Какое-то время она просто смотрела на спящего. Потом задремала и сама. В объятиях ей всегда спалось куда спокойней, так и сейчас, почувствовав с себе Бориса, ох, наверное, и давно ж у него не было женщин, – она и сама осознала, сколь легко ускользнули тревожащие мысли, сколь просто оказалось сном забыться, уснуть и видеть сны.

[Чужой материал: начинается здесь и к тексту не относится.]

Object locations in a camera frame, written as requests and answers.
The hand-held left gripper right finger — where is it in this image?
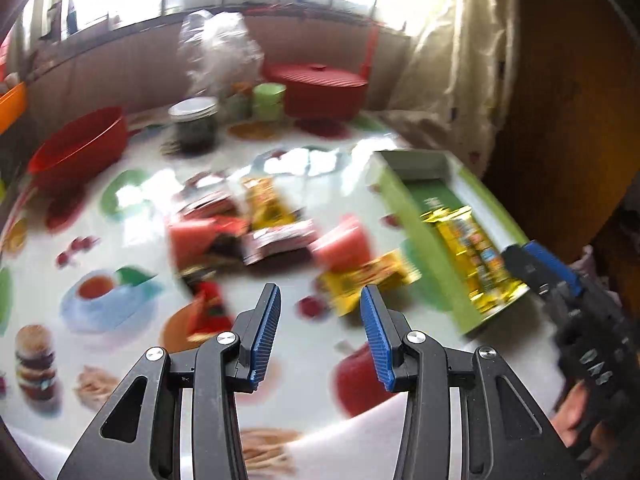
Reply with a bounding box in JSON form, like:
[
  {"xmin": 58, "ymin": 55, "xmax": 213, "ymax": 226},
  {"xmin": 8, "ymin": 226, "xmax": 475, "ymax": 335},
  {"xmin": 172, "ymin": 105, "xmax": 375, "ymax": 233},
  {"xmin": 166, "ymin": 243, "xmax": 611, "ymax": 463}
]
[{"xmin": 360, "ymin": 284, "xmax": 586, "ymax": 480}]

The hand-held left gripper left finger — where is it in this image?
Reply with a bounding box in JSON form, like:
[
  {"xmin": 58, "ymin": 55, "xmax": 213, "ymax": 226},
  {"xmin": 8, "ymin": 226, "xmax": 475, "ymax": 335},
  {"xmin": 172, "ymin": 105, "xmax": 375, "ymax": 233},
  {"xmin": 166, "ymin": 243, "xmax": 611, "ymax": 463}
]
[{"xmin": 57, "ymin": 283, "xmax": 282, "ymax": 480}]

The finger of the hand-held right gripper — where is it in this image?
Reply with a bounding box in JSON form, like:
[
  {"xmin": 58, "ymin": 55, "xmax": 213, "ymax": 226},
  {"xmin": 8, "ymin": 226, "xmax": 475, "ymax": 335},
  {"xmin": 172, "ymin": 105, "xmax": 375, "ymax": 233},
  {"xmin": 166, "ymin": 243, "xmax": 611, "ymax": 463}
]
[
  {"xmin": 525, "ymin": 240, "xmax": 583, "ymax": 297},
  {"xmin": 501, "ymin": 245, "xmax": 551, "ymax": 297}
]

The gold snack packet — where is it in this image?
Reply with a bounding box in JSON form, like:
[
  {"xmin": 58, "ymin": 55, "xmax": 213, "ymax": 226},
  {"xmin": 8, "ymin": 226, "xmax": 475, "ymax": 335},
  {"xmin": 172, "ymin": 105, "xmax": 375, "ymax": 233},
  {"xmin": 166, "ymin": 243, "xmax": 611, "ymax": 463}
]
[
  {"xmin": 420, "ymin": 205, "xmax": 501, "ymax": 271},
  {"xmin": 460, "ymin": 255, "xmax": 532, "ymax": 317}
]

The small red snack packet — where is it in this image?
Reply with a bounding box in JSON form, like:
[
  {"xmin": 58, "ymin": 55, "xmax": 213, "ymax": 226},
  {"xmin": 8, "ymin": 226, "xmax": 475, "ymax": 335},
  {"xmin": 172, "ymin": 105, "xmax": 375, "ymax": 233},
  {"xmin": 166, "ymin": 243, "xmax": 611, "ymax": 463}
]
[{"xmin": 180, "ymin": 267, "xmax": 233, "ymax": 343}]

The yellow snack packet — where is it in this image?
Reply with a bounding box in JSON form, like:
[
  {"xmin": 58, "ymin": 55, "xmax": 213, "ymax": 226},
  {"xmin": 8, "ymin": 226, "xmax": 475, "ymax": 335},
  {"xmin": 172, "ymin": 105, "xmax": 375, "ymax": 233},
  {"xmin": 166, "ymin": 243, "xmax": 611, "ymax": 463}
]
[
  {"xmin": 241, "ymin": 176, "xmax": 306, "ymax": 231},
  {"xmin": 317, "ymin": 250, "xmax": 421, "ymax": 316}
]

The white and brown snack packet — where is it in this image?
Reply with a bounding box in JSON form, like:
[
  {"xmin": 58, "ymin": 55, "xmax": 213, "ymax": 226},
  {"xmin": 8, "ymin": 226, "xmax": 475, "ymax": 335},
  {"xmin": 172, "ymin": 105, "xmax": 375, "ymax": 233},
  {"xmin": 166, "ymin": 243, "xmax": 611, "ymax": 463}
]
[{"xmin": 242, "ymin": 220, "xmax": 318, "ymax": 266}]

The pink jelly cup red lid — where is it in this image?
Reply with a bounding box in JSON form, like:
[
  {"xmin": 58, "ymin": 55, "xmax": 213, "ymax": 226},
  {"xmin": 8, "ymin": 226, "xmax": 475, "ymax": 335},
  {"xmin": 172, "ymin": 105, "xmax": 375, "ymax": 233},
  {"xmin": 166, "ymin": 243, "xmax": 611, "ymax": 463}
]
[
  {"xmin": 310, "ymin": 214, "xmax": 373, "ymax": 273},
  {"xmin": 167, "ymin": 217, "xmax": 236, "ymax": 266}
]

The green cardboard box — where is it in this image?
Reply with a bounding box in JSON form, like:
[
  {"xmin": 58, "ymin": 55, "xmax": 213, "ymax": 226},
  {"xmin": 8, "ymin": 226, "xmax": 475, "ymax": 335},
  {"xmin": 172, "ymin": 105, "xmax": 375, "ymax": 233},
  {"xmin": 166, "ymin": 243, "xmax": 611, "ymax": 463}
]
[{"xmin": 372, "ymin": 150, "xmax": 533, "ymax": 337}]

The person's right hand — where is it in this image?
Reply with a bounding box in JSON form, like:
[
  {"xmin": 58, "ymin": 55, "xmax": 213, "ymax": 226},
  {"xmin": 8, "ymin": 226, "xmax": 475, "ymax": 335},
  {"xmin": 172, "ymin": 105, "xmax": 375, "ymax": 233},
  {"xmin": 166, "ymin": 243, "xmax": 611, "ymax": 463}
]
[{"xmin": 550, "ymin": 382, "xmax": 593, "ymax": 448}]

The glossy printed table cover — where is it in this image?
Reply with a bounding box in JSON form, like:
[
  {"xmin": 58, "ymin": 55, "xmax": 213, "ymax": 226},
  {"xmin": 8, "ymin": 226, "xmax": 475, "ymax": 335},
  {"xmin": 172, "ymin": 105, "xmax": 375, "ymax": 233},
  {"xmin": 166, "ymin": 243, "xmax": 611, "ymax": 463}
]
[{"xmin": 0, "ymin": 107, "xmax": 566, "ymax": 480}]

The brown wooden cabinet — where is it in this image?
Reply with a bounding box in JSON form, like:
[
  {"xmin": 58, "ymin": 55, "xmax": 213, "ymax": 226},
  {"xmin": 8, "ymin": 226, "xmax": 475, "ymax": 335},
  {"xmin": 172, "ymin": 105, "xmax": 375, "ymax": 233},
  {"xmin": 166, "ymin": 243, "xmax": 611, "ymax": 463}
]
[{"xmin": 482, "ymin": 0, "xmax": 640, "ymax": 271}]

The glass jar with white lid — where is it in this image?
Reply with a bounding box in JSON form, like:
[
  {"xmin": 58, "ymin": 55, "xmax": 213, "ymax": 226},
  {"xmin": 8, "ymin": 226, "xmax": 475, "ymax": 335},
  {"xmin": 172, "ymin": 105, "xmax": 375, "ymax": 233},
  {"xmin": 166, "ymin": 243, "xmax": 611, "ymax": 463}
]
[{"xmin": 167, "ymin": 97, "xmax": 221, "ymax": 155}]

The cream patterned curtain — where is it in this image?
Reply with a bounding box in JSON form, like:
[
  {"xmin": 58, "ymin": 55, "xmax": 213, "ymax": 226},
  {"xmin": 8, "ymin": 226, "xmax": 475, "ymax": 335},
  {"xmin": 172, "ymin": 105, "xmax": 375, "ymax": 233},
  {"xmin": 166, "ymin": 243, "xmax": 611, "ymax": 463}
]
[{"xmin": 385, "ymin": 0, "xmax": 521, "ymax": 181}]

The green lidded jar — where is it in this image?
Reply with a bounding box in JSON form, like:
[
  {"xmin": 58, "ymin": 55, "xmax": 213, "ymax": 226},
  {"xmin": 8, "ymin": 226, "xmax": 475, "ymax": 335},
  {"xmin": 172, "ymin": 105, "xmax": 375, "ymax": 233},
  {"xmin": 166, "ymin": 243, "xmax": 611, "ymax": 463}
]
[{"xmin": 251, "ymin": 82, "xmax": 287, "ymax": 122}]

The red plastic basin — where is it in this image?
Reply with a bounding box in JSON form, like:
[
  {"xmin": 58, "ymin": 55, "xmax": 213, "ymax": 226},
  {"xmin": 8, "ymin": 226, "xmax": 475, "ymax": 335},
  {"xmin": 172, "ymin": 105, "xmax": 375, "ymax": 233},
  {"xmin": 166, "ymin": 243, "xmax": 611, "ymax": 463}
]
[{"xmin": 27, "ymin": 106, "xmax": 130, "ymax": 196}]

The clear plastic bag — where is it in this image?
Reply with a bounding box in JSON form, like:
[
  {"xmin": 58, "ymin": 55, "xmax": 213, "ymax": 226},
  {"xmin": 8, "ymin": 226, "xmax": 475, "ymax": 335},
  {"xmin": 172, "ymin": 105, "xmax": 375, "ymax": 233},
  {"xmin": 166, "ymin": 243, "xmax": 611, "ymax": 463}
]
[{"xmin": 177, "ymin": 10, "xmax": 266, "ymax": 101}]

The orange box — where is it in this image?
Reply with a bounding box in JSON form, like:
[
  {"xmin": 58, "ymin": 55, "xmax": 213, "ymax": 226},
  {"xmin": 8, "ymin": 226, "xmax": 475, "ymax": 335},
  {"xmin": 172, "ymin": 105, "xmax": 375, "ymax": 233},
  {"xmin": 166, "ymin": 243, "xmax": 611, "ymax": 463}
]
[{"xmin": 0, "ymin": 82, "xmax": 28, "ymax": 136}]

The red lidded basket with handle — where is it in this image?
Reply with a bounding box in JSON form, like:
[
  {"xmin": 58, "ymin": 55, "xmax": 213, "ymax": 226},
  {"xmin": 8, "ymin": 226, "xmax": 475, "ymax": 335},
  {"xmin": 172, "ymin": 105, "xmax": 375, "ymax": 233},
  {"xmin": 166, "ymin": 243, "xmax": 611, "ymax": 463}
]
[{"xmin": 262, "ymin": 25, "xmax": 381, "ymax": 122}]

Когда она пришла в себя, не заметила, как наступило утро, и Борис уже встал, занимаясь у плиты завтраком. Обнаженная, она подошла к нему сзади, обвила шею, поблагодарила за ночь, она и в самом деле была ему благодарна за избавление от липкого забытья, а посему и говорила о ночи, и ни о чем другом, мужчинам всегда приятны победы, особенно отмеченные самими избранницами, пускай все это ложь, очевидная обоим, но память уж очень избирательна, она быстро сотрет воспоминания о лжи, и оставит лишь фразы об успехе, произнесенные той, которую он завоевал в ту ночь.
Вошел Кондрат, в очередной раз смутившись обнаженному телу Насти, еще больше от того, как сильно оно, отощавшее на скверных харчах, напоминало ему угловатого колючего Кольку. Хотя в эту ночь Кондрат думал совсем о другом, ему, как священнику, досталось ложе Опермана, так что первую половину ночи он отмаливал возможные грехи ушедшего, надеясь искренне, что тот пребудет с миром, а вторую половину пытался побороть нервное возбуждение. Когда ему это удалось, внезапно наступило жидкое осеннее утро. Он поднялся, сотворил молитву и вышел в кухню.
Настя ушла первой, странно, но ее с самого утра потянуло к тем двум девушкам, которых она обслуживала как раз перед приходом Лисицына. Они обещали ей, приглашали приходить, когда вздумается, «просто позвони, и все», предлагали заплатить талонами или просто едой не из хранилищ, отказаться она никак не могла. Потому набрала номер, все было странно сейчас, и то, что девушка по вызову звонит, набиваясь, клиенткам, и то, что взявшая трубку, просит подождать, прежде чем Настя отправится в путь.